## Data block
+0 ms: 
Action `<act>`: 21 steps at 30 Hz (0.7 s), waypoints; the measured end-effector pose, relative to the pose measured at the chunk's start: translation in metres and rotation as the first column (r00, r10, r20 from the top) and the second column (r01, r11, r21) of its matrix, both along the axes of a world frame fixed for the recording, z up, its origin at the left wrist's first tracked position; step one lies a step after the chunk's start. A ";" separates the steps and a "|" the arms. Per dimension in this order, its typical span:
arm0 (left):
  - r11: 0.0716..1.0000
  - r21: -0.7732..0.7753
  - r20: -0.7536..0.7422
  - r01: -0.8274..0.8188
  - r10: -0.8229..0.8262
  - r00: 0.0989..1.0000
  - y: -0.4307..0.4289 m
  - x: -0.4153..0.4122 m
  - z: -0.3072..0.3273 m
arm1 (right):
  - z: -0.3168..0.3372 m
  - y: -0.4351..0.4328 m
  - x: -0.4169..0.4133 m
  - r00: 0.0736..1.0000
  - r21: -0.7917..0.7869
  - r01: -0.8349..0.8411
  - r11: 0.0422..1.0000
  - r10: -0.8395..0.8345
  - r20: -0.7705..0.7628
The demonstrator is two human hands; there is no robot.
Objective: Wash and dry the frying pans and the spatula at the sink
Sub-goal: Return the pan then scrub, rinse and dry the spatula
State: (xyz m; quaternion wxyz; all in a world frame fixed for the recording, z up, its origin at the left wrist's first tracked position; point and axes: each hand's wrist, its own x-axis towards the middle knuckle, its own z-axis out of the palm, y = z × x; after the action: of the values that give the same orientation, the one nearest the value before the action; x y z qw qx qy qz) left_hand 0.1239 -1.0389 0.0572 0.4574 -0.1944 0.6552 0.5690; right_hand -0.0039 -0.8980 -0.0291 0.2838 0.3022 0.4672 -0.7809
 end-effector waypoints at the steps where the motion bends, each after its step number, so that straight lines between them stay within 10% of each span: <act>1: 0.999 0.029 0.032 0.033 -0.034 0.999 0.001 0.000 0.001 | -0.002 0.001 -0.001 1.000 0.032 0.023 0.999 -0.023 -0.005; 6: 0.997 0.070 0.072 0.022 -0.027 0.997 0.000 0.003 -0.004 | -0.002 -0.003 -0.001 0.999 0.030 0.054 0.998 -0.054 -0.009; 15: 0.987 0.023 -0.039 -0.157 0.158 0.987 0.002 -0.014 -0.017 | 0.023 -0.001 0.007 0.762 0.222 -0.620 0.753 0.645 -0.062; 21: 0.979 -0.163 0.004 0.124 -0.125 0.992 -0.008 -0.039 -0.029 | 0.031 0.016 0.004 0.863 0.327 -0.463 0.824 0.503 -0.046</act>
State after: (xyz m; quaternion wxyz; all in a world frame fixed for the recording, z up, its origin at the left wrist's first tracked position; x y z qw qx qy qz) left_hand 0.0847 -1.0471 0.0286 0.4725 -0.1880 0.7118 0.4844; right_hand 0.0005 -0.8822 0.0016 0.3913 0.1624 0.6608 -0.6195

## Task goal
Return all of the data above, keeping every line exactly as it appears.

## Response to this task
+0 ms: 
Action `<act>`: 21 steps at 30 Hz (0.7 s), waypoints; the measured end-effector pose, relative to the pose measured at the chunk's start: translation in metres and rotation as the first column (r00, r10, r20 from the top) and the second column (r01, r11, r21) of its matrix, both along the axes of a world frame fixed for the recording, z up, its origin at the left wrist's first tracked position; step one lies a step after the chunk's start. A ";" separates the steps and a "|" the arms. Per dimension in this order, its typical span:
arm0 (left):
  - r11: 0.0716..1.0000
  - r21: -0.7732..0.7753
  - r20: -0.7536..0.7422
  - r01: -0.8274..0.8188
  - r10: -0.8229..0.8262
  - r00: 0.0989..1.0000
  - y: -0.4307..0.4289 m
  - x: -0.4153..0.4122 m
  - z: -0.3072..0.3273 m
arm1 (right):
  - z: -0.3168..0.3372 m
  - y: -0.4351..0.4328 m
  - x: -0.4169..0.4133 m
  - r00: 0.0736..1.0000
  - r21: -0.7917..0.7869
  - r01: -0.8349..0.8411
  - r11: 0.0422..1.0000
  - r10: -0.8395..0.8345
  - r20: -0.7705..0.7628
The demonstrator is two human hands; there is no robot.
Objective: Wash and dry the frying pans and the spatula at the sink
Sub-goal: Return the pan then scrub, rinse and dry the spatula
State: (xyz m; quaternion wxyz; all in a world frame fixed for the recording, z up, its origin at the left wrist's first tracked position; point and axes: each hand's wrist, its own x-axis towards the middle knuckle, its own z-axis out of the palm, y = z × x; after the action: of the values that give the same orientation, the one nearest the value before the action; x y z qw qx qy qz) left_hand 0.1239 -1.0389 0.0572 0.4574 -0.1944 0.6552 0.5690; right_hand -0.0039 -0.8980 -0.0291 0.2838 0.3022 0.4672 -0.7809
 end-effector waypoints at the steps where the motion bends, each after its step number, so that straight lines between them stay within 10% of each span: <act>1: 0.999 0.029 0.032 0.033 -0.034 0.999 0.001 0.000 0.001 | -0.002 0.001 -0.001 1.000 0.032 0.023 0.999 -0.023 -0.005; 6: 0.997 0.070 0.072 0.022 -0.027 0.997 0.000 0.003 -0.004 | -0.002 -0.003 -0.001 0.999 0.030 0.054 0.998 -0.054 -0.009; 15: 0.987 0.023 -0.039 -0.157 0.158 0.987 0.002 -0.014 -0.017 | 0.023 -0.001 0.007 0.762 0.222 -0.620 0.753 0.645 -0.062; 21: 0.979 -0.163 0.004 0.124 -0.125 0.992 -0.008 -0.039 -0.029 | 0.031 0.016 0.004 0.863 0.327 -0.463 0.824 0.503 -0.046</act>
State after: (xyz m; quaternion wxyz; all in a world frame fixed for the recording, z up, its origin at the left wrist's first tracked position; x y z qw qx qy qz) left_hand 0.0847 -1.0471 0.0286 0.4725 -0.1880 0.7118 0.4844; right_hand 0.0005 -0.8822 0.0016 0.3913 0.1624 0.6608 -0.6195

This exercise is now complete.